4 Responses to Potential Liver Damage When Combining Caffeine and Painkillers

  1. Sherry says:

    Tea, coffee, cola, energy drinks and chocolate share the same nerve toxin (stimulant), caffeine. Caffeine, which is readily released into the blood, triggers a powerful immune response that helps the body to counteract and eliminate this irritant. The toxic irritant stimulates the adrenal glands, and to some extent, the body’s many cells, to release the stress hormones adrenaline and cortisol into the blood stream.

    If consumption of stimulants continues on a regular basis, however, this natural defense response of the body becomes overused and ineffective. The almost constant secretion of stress hormones, which are highly toxic compounds in and of themselves, eventually alters the blood chemistry and causes damage to the immune system, endocrine, and nervous systems. Future defense responses are weakened, and the body becomes more prone to infections and other ailments.

    The boost in energy experienced after drinking a cup of coffee is not a direct result of the caffeine it contains, but of the immune system’s attempt to get rid of it (caffeine) An overexcited and suppressed immune system fails to provide the “energizing” adrenaline and cortisol boost needed to free the body from the acidic nerve toxin, caffeine. At this stage, people say that they are “used” to a stimulant, such as coffee. So they tend to increase intake to feels the “benefits.”

    Since the body cells have to sacrifice some of their own water for the removal of the nerve toxin caffeine, regular consumption of coffee, tea, or colas causes them to become dehydrated. For every cup of tea or coffee you drink, the body has to mobilize 2-3 cups of water just to remove the stimulants, a luxury it cannot afford. This applies to soft drinks, medicinal drugs, and any other stimulants, As a rule, all stimulants have a strong dehydrating effect on the bile, blood, and digestive juices.
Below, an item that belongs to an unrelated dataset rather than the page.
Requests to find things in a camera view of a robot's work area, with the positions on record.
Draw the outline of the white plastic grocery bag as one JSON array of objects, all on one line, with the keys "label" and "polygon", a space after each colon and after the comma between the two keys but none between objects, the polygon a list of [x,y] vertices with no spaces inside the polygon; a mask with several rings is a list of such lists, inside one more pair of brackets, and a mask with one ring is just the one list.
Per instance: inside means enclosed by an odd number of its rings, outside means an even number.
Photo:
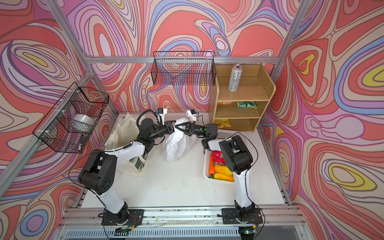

    Get the real scoop on caffeine at http://www.CaffeineAwareness.org

    And if you drink decaf you wont want to miss this special free report on the Dangers of Decaf available at http://www.soyfee.com

  2. Daniel Newby says:

    “The boost in energy experienced after drinking a cup of coffee is not a direct result of the caffeine it contains, but of the immune system’s attempt to get rid of it …”

    Silly me, I thought that caffeine was a competitive antagonist at adenosine receptors, which are present on many types of cells throughout the human body.

  3. Christina P says:

    Caffeine has a number of physiologic effects. For those of you who wish to read about it, here is a link: http://sulcus.berkeley.edu/mcb/165_001/papers/manuscripts/_442.html

    For those of you who have no background in chemistry or physiology, let me just summarize that by saying it has nothing to do with an immune response. Too much is bad for other reasons, though…

    I am a little frustrated with the article cited, as well as the article it links to, as they are vague, and do not discuss anything specific. “Large amounts” of caffeine and “high doses” of acetaminophen don’t tell me much. How much caffeine is a large amount? How much tylenol is considered a high dose?

    I personally feel that the International Headache Society recommendations for the avoidance of medication overuse headache should be followed, and those advocate not using over-the-counter medications more than three days a week. As for how much is to be used, never exceed manufacturer’s label recommendations.

    However, I would also comment that there has also been a controlled trial done to establish the lack of efficacy of acetaminophen in the treatment of migraine. So, really, why risk organ damage as well as medication overuse headache?

  4. Thanks for the information, Daniel and Christina. It is very helpful.